A rubric is the tool used to grade performance tasks. It sets criteria and defines expected outcomes and levels at which the work should be done. These standards are given to students before they begin the project. They know what will be judged.

Short said performance tasks would likely be used only a couple of times a year.

The projects are more "open-minded," Short said.

Children know up front how they will be scored. Scores are based on whether the project meets certain criteria.

Often the projects do not have right or wrong answers. Many right answers may be possible.

"There are so many ways to get an answer," Short said. "This takes into account kids' different backgrounds. There are many ways to get there and many ways of looking at it."

Creativity comes into play.

As part of her duties as a senior leader, Short has been talking with teachers in other school districts. Responses vary: Some teachers are receptive; others wonder if it can work.

Short last week attended a workshop in California on portfolio building, another new assessment technique.

Students could produce projects throughout the year, keep them in a portfolio, and the portfolio would be graded at the end of the year. A portfolio could even be used to show completion of high school graduation requirements.

Multiple-choice and fill-in-the-blank tests will stick around. "That's part of the classroom, checking knowledge and mastery of particular subjects," Short said. "I don't see that as totally passe. But this is another step, adding one more layer to that."

"We have always talked about little pieces, that children learn things in little pieces," Short said. "This asks you to assimilate those little pieces. It shows children how all the little pieces fit together."

A look at performance-based assessment

What is it?

Performance-based assessment, also known as alternative or authentic assessment, is a form of testing that requires students to perform a task rather than select an answer from a ready-made list. Experienced raters -- either teachers or other trained staff -- then judge the quality of the student's work based on an agreed-upon set of criteria.

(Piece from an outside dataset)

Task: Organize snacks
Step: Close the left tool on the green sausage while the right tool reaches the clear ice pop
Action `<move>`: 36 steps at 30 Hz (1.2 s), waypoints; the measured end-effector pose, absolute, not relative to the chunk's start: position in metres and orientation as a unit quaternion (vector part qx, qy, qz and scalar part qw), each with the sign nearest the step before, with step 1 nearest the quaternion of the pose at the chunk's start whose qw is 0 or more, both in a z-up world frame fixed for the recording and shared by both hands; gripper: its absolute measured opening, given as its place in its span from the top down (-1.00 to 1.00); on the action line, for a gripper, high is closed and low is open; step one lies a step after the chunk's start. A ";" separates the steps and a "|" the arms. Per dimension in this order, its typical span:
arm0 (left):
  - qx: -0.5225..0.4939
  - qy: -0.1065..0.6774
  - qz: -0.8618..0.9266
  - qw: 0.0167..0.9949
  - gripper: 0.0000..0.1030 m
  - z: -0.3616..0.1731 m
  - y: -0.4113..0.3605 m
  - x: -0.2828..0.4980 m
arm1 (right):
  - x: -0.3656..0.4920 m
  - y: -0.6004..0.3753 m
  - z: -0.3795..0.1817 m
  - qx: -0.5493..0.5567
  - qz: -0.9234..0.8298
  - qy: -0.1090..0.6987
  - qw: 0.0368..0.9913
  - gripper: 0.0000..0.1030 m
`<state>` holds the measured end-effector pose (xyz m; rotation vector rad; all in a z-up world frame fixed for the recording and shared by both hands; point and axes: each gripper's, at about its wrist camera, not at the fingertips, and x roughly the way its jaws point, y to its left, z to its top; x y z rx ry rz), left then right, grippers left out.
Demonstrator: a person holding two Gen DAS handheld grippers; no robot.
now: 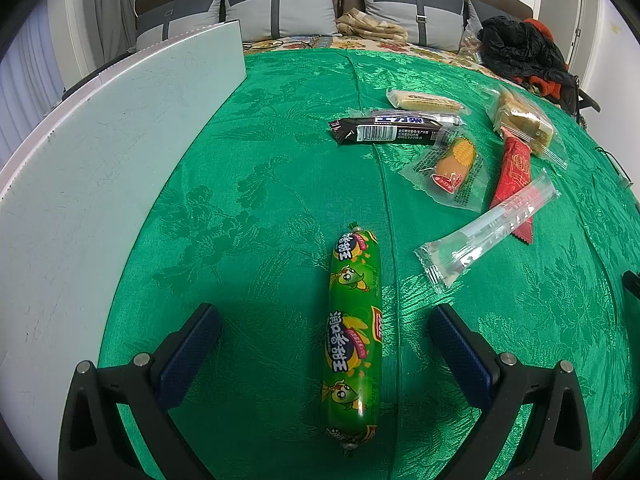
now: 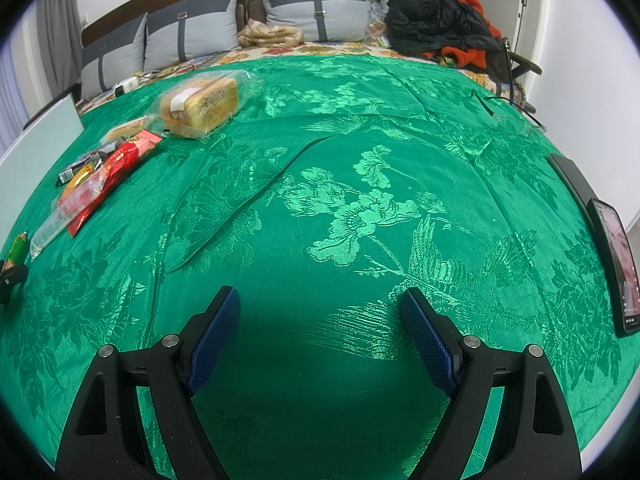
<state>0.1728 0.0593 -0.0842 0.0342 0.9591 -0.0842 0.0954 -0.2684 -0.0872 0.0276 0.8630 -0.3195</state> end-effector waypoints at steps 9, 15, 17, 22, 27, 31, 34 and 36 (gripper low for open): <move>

Some methods of assessing performance

-- Open-ended or extended response exercises: Questions or other prompts that require students to explore a topic orally or in writing.

-- Extended tasks or performance tasks: Sustained attention in a single work area carried out over several hours or longer.

-- Portfolios: Selected collections of a variety of performance-based work. A portfolio might include a student's best pieces and the student's evaluation of the strengths and weaknesses of several pieces.